*Exercise brief*: Exact reproduction of the listing is required. Pictures are not reproduced.

*Provided material*:
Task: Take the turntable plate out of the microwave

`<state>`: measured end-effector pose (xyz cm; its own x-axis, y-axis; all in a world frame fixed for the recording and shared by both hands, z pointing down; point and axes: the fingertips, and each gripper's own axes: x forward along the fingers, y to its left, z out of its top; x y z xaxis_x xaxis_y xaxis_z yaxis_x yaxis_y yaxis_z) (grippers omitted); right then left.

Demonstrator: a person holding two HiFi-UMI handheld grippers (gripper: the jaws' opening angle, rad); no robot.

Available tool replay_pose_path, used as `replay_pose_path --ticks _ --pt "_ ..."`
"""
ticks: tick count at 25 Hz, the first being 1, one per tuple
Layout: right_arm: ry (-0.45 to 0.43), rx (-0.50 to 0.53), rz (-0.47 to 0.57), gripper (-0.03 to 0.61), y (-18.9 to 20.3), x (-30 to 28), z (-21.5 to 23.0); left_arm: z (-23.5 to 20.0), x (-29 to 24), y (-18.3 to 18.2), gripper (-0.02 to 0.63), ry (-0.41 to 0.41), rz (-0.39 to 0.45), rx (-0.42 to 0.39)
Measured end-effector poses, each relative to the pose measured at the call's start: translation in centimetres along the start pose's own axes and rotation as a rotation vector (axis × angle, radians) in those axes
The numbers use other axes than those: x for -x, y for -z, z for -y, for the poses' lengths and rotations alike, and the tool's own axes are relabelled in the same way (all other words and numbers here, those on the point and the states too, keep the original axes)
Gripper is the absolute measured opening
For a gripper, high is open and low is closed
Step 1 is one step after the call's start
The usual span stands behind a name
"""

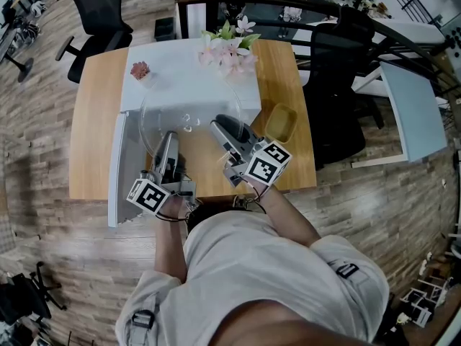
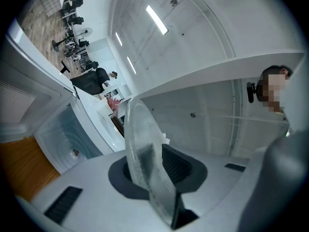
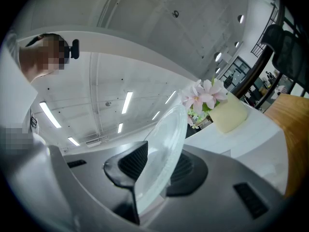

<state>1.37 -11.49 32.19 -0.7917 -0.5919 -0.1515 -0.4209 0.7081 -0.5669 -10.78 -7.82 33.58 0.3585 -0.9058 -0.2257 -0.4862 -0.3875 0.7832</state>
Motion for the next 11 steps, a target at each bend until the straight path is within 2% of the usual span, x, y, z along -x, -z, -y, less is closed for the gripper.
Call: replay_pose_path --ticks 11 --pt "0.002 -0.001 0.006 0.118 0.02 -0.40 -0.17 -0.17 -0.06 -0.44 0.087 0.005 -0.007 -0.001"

*Exercise answer*:
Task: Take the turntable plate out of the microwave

`<state>`: measured end-effector pose (xyz cm; its own x-axis, y-axis; all in a world frame fixed for the recording and shared by both hands, z pointing down; point and axes: the fingertips, and each gripper's own axes: x forward along the fingers, y to its left, z out of its top; x y z xaxis_x xaxis_y xaxis_z yaxis_x yaxis_y yaxis_z) (grippers omitted); right then left.

Demonstrator: a person holding two HiFi-UMI handheld grippers (gripper: the jaws' opening angle, rad); no robot.

Available tool replay_pose_path, used as `replay_pose_path --ticks _ --pt "_ ..."`
"""
ticks: tick count at 25 Hz, the first being 1, one per tuple
Layout: right_arm: ry (-0.45 to 0.43), rx (-0.50 to 0.53), rz (-0.47 to 0.57), gripper (-0.03 to 0.61), y (-18.9 to 20.3), x (-30 to 28), z (-21.5 to 23.0); left_arm: z (-23.5 to 20.0), x (-29 to 24), y (-18.3 to 18.2), gripper (-0.02 to 0.63), ry (-0.41 to 0.41), rz (-0.39 to 0.45), rx (-0.42 to 0.39)
Measured end-effector poses, each relative to the pose measured at the call's start: translation in centimetres along the start pose's own axes and rotation as a rotation vector (axis × angle, radians) in those axes
The numbers use other axes than those: x for -x, y for -z, z for -y, for the poses' lengths and rotations alike, and the tool's own axes are relabelled in the same way (all other words and numbers here, those on the point and the states too, keep the original axes)
Gripper is the absolute measured opening
For a gripper, high is open and low is closed
Step 1 is one step after the call's start
The usual span stands behind a name
"""


<state>1.37 -11.49 32.19 -0.7917 -0.5919 -0.1515 -0.4209 0.7081 -0.5669 -10.78 -7.82 33.58 0.3585 -0.9058 -0.2257 -0.4862 -0.3875 0.7832</state>
Motion for the next 11 steps, a target at each bend until the straight path is within 2% of the usual span, x, y, z along -x, -z, -y, less is closed for the gripper.
Call: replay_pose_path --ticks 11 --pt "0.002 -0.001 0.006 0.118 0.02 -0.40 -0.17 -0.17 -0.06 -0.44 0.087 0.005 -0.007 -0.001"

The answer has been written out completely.